►

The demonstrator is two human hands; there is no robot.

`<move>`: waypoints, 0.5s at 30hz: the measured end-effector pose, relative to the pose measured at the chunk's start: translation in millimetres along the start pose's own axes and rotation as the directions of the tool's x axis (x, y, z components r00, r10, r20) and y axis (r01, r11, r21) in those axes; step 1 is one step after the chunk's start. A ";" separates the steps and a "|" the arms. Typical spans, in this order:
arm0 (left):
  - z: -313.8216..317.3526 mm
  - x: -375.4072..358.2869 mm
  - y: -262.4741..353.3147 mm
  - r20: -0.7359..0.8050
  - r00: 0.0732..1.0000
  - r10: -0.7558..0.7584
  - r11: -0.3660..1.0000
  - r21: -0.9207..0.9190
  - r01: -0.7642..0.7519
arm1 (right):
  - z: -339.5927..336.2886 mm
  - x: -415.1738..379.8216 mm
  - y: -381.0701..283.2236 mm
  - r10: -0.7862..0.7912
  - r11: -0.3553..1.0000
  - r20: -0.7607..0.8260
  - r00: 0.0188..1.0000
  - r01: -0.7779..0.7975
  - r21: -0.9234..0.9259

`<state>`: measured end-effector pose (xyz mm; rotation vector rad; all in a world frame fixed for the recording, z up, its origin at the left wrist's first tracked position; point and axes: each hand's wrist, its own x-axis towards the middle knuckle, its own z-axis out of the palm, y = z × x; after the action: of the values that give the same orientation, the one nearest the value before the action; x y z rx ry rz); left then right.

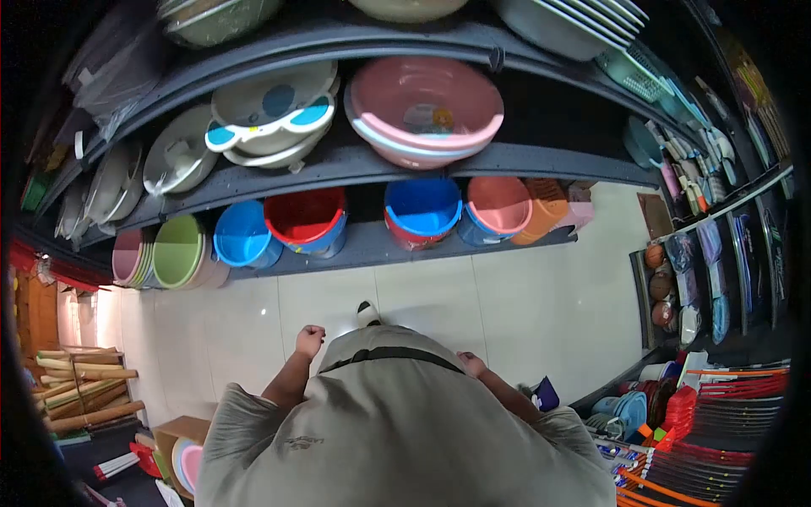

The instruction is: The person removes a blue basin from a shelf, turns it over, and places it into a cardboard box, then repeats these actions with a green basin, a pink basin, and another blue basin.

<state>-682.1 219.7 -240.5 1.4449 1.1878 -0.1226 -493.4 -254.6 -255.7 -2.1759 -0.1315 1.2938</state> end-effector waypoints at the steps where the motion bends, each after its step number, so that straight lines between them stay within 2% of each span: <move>1: 3.4 15.0 18.1 0.028 0.992 0.120 0.991 -0.056 -0.118 | -17.6 -36.3 -81.0 0.173 0.978 -0.022 0.985 -0.169 0.126; 2: 7.3 31.0 38.0 0.050 0.970 0.239 0.966 -0.114 -0.232 | -23.0 -19.5 -82.3 0.168 0.979 -0.032 0.985 -0.163 0.125; 5: 10.5 49.2 127.9 0.092 0.945 0.315 0.946 -0.112 -0.304 | -23.1 39.0 -89.0 0.123 0.976 -0.082 0.989 -0.105 0.190; 8: 19.0 71.0 180.3 0.117 0.905 0.410 0.912 -0.074 -0.404 | -15.0 90.7 -100.1 0.109 0.957 -0.151 0.982 -0.063 0.282; 9: 22.8 78.1 199.1 0.123 0.907 0.404 0.915 -0.070 -0.398 | -10.0 114.6 -97.3 0.020 0.970 -0.232 0.972 0.037 0.241; 10: 26.9 85.1 218.2 0.132 0.862 0.489 0.871 -0.126 -0.475 | -9.6 121.9 -110.8 -0.070 0.972 -0.308 0.949 0.134 0.191; 11: 30.5 84.5 232.3 0.135 0.810 0.570 0.818 -0.183 -0.545 | -10.4 124.8 -122.5 -0.061 0.972 -0.306 0.950 0.126 0.196; 13: 33.5 61.9 267.6 0.151 0.775 0.614 0.789 -0.157 -0.594 | -29.0 107.1 -186.0 0.000 0.952 -0.293 0.956 0.090 0.294; 14: 36.5 56.4 280.5 0.166 0.738 0.654 0.757 -0.133 -0.640 | -32.8 116.4 -183.4 0.001 0.951 -0.293 0.956 0.090 0.297; 15: 37.7 55.2 288.7 0.211 0.723 0.658 0.753 -0.159 -0.639 | -39.1 121.1 -192.0 -0.001 0.902 -0.295 0.956 0.128 0.413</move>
<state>-434.4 285.8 -91.7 1.6452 0.4140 0.2218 -357.7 -69.9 -231.9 -1.9262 0.1824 0.8534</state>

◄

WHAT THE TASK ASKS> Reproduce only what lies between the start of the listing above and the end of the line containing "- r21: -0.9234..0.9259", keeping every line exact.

TASK RESPONSE>
The demonstrator is two human hands; there is no robot.

`<move>`: waypoints, 0.5s at 30hz: the measured end-effector pose, relative to the pose measured at the chunk's start: translation in millimetres along the start pose's own axes and rotation as the directions of the tool's x axis (x, y, z components r00, r10, r20) and y axis (r01, r11, r21) in those axes; step 1 is one step after the chunk's start. A ";" separates the steps and a "|" the arms. Typical spans, in this order:
arm0 (left):
  - z: -313.8216..317.3526 mm
  - x: -375.4072..358.2869 mm
  - y: -262.4741..353.3147 mm
  - r20: -0.7359..0.8050
  - r00: 0.0732..1.0000
  - r10: -0.7558..0.7584
  - r11: -0.3660..1.0000
  - r21: -0.9207..0.9190
  - r01: -0.7642..0.7519
arm1 (right):
  - z: -339.5927..336.2886 mm
  - x: -415.1738..379.8216 mm
  - y: -381.0701..283.2236 mm
  - r10: -0.7862..0.7912
  - r11: -0.3553..1.0000
  - r20: -0.7607..0.8260
  - r00: 0.0188..1.0000
  - r01: -0.7779..0.7975
  - r21: -0.9234..0.9259

The work on this exercise is done.